- **INPUT FOR THIS TASK**

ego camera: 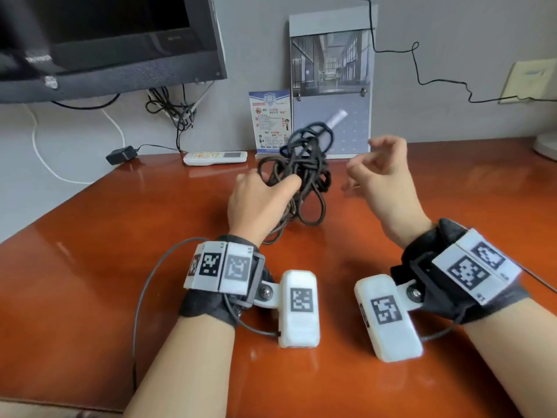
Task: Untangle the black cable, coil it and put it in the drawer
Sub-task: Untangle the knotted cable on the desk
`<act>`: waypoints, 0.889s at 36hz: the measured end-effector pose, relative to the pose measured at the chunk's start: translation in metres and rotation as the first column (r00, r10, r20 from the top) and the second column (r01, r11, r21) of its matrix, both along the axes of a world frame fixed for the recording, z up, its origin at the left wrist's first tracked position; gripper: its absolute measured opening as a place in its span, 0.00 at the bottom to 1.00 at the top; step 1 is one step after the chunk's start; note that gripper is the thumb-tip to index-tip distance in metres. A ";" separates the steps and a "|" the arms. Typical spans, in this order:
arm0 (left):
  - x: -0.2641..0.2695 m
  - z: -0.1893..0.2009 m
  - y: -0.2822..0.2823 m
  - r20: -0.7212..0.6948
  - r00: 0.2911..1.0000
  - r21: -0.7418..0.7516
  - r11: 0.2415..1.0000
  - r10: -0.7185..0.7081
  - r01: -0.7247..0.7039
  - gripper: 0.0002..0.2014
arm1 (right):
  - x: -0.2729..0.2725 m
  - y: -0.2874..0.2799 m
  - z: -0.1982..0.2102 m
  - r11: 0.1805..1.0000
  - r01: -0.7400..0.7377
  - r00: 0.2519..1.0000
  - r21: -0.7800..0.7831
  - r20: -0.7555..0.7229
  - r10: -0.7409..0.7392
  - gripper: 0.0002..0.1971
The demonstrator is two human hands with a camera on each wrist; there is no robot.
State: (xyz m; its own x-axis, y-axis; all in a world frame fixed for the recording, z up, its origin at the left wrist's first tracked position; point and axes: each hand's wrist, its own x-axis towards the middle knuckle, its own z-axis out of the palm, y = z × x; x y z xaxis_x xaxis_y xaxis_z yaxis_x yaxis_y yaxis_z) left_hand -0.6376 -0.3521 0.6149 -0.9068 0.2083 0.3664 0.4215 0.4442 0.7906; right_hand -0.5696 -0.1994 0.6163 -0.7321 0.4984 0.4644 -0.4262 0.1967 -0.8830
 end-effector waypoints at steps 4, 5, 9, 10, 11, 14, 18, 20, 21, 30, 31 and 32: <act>0.002 -0.002 0.001 0.299 0.949 0.300 0.954 -0.103 0.009 0.24 | -0.008 -0.016 -0.004 0.971 -0.102 0.992 0.215 0.096 0.082 0.15; 0.002 -0.003 0.003 0.373 0.913 0.363 0.931 -0.163 0.018 0.27 | -0.009 -0.019 -0.006 0.955 -0.133 0.987 0.265 0.122 0.104 0.15; 0.002 -0.009 0.007 0.503 0.797 0.509 0.860 -0.334 0.038 0.19 | -0.010 -0.025 -0.014 0.911 -0.185 0.978 0.370 0.158 0.135 0.16; 0.001 -0.011 0.007 0.523 0.767 0.534 0.844 -0.373 0.046 0.21 | -0.008 -0.025 -0.015 0.905 -0.184 0.978 0.383 0.160 0.131 0.17; 0.002 -0.011 0.008 0.535 0.741 0.557 0.829 -0.405 0.051 0.23 | -0.007 -0.024 -0.015 0.907 -0.181 0.979 0.380 0.160 0.128 0.19; 0.003 -0.013 0.010 0.565 0.671 0.614 0.788 -0.480 0.047 0.24 | -0.008 -0.019 -0.017 0.914 -0.143 0.980 0.380 0.186 0.076 0.23; 0.002 -0.018 0.011 0.566 0.613 0.650 0.756 -0.551 0.079 0.25 | -0.009 -0.012 -0.017 0.923 -0.105 0.973 0.370 0.232 0.018 0.18; 0.001 -0.018 0.011 0.554 0.607 0.654 0.749 -0.570 0.107 0.23 | -0.008 -0.008 -0.013 0.904 -0.062 0.971 0.422 0.234 -0.043 0.17; 0.000 -0.018 0.011 0.550 0.600 0.655 0.746 -0.582 0.123 0.21 | -0.007 -0.007 -0.011 0.891 -0.059 0.968 0.451 0.243 -0.058 0.17; 0.002 -0.016 0.013 0.589 0.607 0.649 0.760 -0.534 0.039 0.12 | 0.005 -0.006 -0.004 0.811 -0.296 0.915 0.504 0.393 0.090 0.32; 0.002 -0.015 0.012 0.595 0.617 0.652 0.758 -0.515 0.004 0.18 | 0.005 -0.008 -0.004 0.816 -0.310 0.914 0.488 0.389 0.114 0.32; 0.000 -0.016 0.011 0.607 0.630 0.648 0.761 -0.485 -0.038 0.29 | 0.005 -0.010 -0.004 0.826 -0.329 0.913 0.458 0.378 0.153 0.30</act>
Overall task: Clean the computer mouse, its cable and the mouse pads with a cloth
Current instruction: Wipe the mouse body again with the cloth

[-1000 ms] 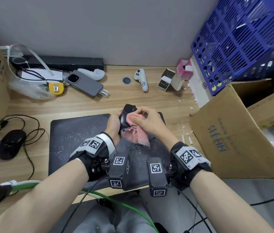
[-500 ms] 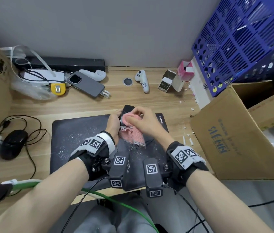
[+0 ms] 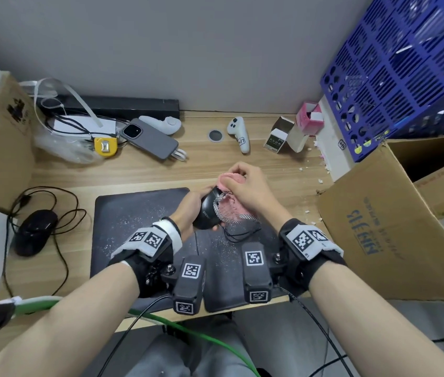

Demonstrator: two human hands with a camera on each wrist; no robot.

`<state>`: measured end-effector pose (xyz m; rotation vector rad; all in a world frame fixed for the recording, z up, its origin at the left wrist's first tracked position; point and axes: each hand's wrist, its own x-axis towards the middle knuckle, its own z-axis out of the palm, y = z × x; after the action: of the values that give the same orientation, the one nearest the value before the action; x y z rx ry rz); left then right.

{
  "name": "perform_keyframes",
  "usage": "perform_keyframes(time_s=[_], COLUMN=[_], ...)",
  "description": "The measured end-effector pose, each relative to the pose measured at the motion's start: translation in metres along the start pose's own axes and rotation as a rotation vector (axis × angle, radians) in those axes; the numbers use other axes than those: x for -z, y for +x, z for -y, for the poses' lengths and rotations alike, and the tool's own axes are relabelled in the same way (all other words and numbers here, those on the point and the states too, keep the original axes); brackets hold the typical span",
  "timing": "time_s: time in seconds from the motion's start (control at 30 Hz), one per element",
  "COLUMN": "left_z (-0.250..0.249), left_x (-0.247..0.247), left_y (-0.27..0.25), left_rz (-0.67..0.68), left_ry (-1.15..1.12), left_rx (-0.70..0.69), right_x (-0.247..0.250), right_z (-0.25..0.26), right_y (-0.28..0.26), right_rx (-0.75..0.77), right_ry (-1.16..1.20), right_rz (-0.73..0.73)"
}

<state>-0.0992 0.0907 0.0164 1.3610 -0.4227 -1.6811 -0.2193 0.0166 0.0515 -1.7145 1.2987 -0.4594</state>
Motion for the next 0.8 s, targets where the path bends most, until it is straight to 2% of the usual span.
perform_keyframes(time_s=[0.17,0.23,0.3,0.4,0.53,0.67,0.8], left_z=[-0.014,-0.020,-0.022,-0.016,-0.009,-0.011,-0.008], left_x=[0.011,0.016,0.017,0.015,0.008,0.008,0.010], left_y=[0.003,0.004,0.003,0.001,0.000,0.008,0.015], left_rz=[-0.115,-0.128,-0.131,-0.102,-0.075,-0.202,-0.351], left_ry=[-0.189,-0.231,-0.244,-0.250,-0.226,-0.213,-0.211], left_rx=[-0.013,-0.049,-0.067,-0.032,-0.013,-0.024,-0.015], right_x=[0.008,0.009,0.013,0.019,0.012,-0.003,-0.010], right_z=[-0.022,-0.036,-0.040,-0.025,0.000,0.005,0.006], right_y=[-0.006,-0.014,-0.016,-0.007,0.005,-0.001,-0.017], right_rx=[-0.104,-0.165,-0.196,-0.155,-0.077,-0.094,-0.027], right_ry=[0.030,0.035,0.088,0.158,0.181,0.154,0.132], right_rz=[0.022,0.056,0.015,-0.036,-0.018,0.066,0.218])
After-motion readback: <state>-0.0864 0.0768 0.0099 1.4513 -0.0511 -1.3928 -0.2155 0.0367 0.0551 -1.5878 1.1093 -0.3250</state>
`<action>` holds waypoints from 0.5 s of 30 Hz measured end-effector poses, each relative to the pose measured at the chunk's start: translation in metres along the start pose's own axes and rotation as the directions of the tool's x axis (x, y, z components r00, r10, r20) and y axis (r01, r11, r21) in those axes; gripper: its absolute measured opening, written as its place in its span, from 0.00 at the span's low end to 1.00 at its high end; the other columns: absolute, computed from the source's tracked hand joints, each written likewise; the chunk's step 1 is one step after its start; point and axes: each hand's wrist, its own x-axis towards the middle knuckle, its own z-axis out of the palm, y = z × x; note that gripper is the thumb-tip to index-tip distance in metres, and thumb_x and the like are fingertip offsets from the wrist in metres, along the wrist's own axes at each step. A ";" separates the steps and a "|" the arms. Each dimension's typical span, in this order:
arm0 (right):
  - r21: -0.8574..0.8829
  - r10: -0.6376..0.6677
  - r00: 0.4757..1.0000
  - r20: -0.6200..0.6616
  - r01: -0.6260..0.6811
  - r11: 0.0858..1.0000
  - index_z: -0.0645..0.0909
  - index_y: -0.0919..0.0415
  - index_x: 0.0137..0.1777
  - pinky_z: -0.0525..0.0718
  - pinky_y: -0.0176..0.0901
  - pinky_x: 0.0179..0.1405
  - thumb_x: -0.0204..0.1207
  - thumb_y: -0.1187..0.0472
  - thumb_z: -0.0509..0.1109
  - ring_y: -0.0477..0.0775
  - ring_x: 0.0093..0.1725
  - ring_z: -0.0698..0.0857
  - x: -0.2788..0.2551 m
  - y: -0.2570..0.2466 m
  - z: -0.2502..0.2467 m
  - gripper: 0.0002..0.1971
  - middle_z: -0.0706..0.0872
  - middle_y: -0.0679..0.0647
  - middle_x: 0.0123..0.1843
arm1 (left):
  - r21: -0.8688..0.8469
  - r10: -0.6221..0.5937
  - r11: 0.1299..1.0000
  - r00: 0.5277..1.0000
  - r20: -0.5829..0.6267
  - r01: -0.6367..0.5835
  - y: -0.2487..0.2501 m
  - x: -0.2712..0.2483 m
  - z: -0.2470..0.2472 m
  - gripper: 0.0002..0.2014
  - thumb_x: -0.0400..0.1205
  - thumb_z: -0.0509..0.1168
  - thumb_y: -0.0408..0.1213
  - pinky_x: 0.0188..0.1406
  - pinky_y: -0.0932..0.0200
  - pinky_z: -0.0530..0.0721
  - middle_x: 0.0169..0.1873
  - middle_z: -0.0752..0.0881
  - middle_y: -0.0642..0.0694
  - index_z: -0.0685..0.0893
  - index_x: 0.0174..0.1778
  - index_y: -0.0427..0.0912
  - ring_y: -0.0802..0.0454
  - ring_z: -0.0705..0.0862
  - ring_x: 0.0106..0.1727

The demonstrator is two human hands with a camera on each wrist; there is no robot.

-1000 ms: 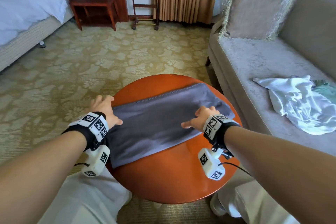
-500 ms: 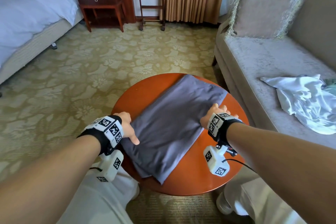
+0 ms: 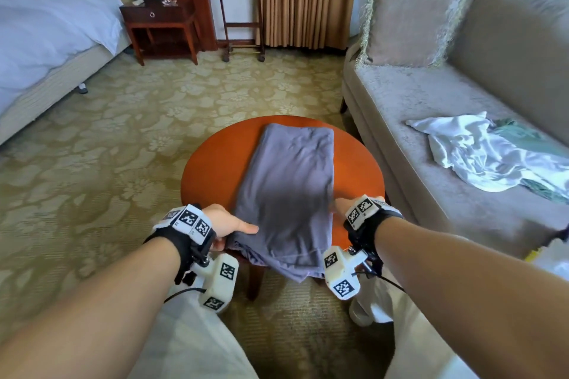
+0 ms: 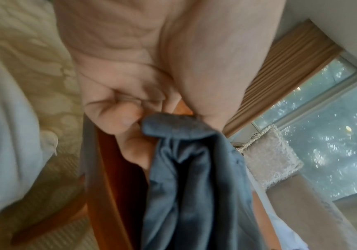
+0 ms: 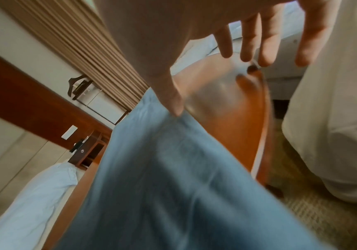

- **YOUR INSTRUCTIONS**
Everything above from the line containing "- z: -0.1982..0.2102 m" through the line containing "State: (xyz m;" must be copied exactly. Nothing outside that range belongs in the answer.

- **TASK RESULT**
  - z: -0.1982..0.2102 m
  - r11: 0.1805..1.0000
  - r01: -0.7400..0.7377
  - r00: 0.2519..1.0000
  - r21: -0.7800..0.7831
  - r20: -0.7555..0.7229
  - r10: -0.7409..0.7392
  - gripper: 0.0002..0.1971
The demonstrator is two human hands with a camera on each wrist; there is no robot.
State: (xyz m; its own x-axis, y-axis; all in a world frame fixed for the recording, z up, its origin at the left wrist's first tracked position; point and axes: each hand's wrist, its own x-axis towards the middle knuckle, its own z-axis out of the palm, y = z × x; x y z xaxis_x xaxis_y xaxis_z yaxis_x yaxis_y yaxis_z) left_hand -0.6376 -0.3521 0.6149 -0.9068 0.2083 0.3664 0.4215 0.4442 0.7906; right_hand -0.5696 -0.1994 0.6163 -0.7321 0.4984 0.4644 -0.4262 0.1967 -0.8830

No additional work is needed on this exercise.